The black-backed water tyrant is a medium-sized flycatcher, 13 to 14 cm long. The sexes have the same plumage. Adults are mostly white. They have a black hindcrown and nape, a black back with a thin white band across the rump, black wings with two thin white wing bars, and a black tail with variable white tips and edges on the feathers. They have entirely white underparts. They have a dark iris, a black bill, and black legs and feet.

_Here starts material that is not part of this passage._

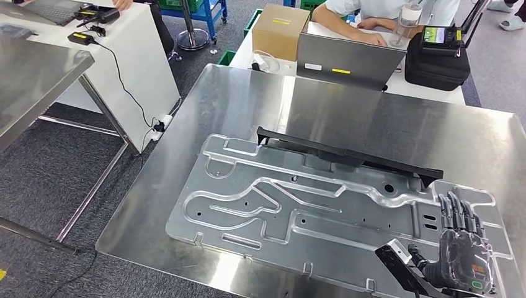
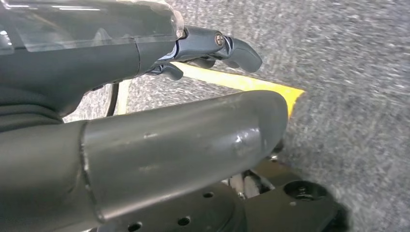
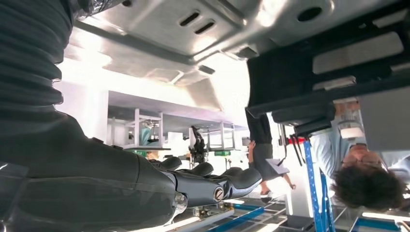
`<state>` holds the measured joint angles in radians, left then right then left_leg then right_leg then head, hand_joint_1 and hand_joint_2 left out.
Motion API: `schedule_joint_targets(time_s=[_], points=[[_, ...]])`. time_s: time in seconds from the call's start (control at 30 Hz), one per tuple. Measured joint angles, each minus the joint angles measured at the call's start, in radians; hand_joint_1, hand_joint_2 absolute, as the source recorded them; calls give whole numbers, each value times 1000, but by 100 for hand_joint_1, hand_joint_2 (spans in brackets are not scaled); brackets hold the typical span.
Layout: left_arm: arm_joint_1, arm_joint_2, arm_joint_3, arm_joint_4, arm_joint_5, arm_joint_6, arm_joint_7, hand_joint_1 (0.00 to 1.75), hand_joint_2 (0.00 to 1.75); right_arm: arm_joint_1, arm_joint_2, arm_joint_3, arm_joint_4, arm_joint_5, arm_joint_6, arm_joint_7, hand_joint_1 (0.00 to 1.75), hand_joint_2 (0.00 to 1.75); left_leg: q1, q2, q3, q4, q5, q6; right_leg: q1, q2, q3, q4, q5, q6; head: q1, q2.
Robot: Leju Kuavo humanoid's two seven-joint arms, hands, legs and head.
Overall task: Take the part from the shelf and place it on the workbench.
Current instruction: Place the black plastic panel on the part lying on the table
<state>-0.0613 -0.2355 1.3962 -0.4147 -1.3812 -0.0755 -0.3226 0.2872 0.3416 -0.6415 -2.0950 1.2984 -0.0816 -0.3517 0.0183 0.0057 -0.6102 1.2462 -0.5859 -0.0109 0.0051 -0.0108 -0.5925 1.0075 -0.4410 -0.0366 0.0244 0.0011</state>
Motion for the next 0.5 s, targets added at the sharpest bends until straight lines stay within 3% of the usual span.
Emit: schedule_joint_targets(time_s=[0.07, 0.13, 0.23, 0.27, 0.3, 0.33, 0.4, 0.43, 0.47, 0.5], points=[[-2, 2, 0, 0, 0, 0, 0, 0, 0, 0, 0, 0, 1, 1, 0, 1, 0, 175, -6, 0, 102, -141, 34, 16, 4, 0, -24, 14, 12, 5, 0, 0], [-4, 4, 0, -1, 2, 0, 2, 0, 0, 1, 0, 0, 3, 2, -1, 2, 0, 175, -14, 1, 164, -240, 34, 27, 4, -3, -35, 22, 23, 15, 0, 0], [-5, 4, 0, -1, 6, 0, 6, 0, 0, 2, 1, 1, 9, 1, -3, 4, 0, 175, -15, 2, 158, -265, 51, 38, -1, -4, -39, 21, 39, 34, 0, 0], [-5, 3, 1, -1, 6, 0, 8, 0, 0, 4, 1, 2, 11, -1, -4, 6, 0, 175, -12, 4, 150, -269, 64, 45, -2, -1, -44, 29, 24, 40, 0, 0], [-5, 3, 1, -1, 7, 0, 10, 0, 0, 6, 1, 2, 14, -4, -4, 11, 0, 131, -9, 6, 140, -274, 77, 50, -3, 2, -53, 52, -9, 45, 0, 0], [-5, 2, 1, -1, 7, 0, 12, 0, 0, 9, 2, 2, 18, -10, -5, 17, 0, 87, -8, 8, 126, -275, 90, 54, -8, 6, -65, 95, -60, 51, 0, 0], [-5, 2, 2, -1, 9, 0, 14, 0, 0, 14, 2, 2, 31, -27, -6, 33, 0, 0, -7, 8, 95, -273, 113, 56, -16, 7, -90, 210, -151, 61, 0, 0], [-5, 1, 2, -1, 9, 0, 15, 0, 0, 17, 2, 3, 39, -38, -8, 41, 0, 0, -6, 9, 78, -270, 125, 53, -21, 7, -92, 256, -165, 66, 0, 0], [-4, 0, 2, -1, 10, 0, 15, 0, 0, 21, 2, 3, 49, -50, -10, 51, 0, 0, -5, 9, 62, -265, 135, 50, -25, 7, -80, 272, -154, 70, 0, 0], [-4, -2, 3, -1, 12, 0, 16, 0, 0, 27, 2, 4, 61, -63, -11, 61, 0, 0, -2, 8, 45, -259, 143, 46, -29, 7, -50, 253, -126, 74, 0, 0]])
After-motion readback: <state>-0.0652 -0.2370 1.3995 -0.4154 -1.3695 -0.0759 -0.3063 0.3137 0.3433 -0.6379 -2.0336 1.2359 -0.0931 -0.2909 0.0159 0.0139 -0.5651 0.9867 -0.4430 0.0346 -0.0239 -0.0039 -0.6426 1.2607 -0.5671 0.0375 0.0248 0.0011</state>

==Distribution and habitat==

The black-backed water tyrant is found along the length of eastern Peru and south through eastern Bolivia and western Paraguay to western Uruguay and Argentina as far south as Buenos Aires Province. Its range in Brazil is roughly bounded clockwise by west-central Amazonas, Amapá, east-central Bahia, western São Paulo State, and Mato Grosso do Sul. It inhabits marshes and shrubby areas bordering watercourses and oxbow lakes. In elevation it ranges from sea level to about 1000 m.

==Behavior==
===Movement===

The black-backed water tyrant is a partial migrant. It does not entirely vacate its breeding area but individuals move west and north from it into western Brazil, northern Bolivia, and eastern Peru. One source states that it has occurred as a vagrant in Ecuador but the South American Classification Committee of the American Ornithological Society has no records there.

===Feeding===

The black-backed water tyrant feeds on insects. It usually forages near or on the ground and on floating and emergent vegetation. It cocks and fans its tail while foraging.

===Breeding===

The black-backed water tyrant's breeding season has not been fully defined but in Argentina spans from October to February. Males perform an aerial courtship display. The species' nest is a ball with a side opening near its top made from small twigs and stems lined with feathers and plant down. It is placed low to the ground or low over water. The clutch is two to three eggs. The incubation period is 12 to 14 days and fledging occurs 10 to 15 days after hatch. Details of parental care are not known. Nests have been parasitized by the shiny cowbird (Molothrus bonariensis).

===Vocalization===

The black-backed water tyrant's call is a "high, dry, very short wic".

==Status==

The IUCN has assessed the black-backed water tyrant as being of Least Concern. It has a very large range; its population size is not known and is believed to be stable. No immediate threats have been identified. It is considered to be uncommon to locally fairly common and occurs in a few protected areas.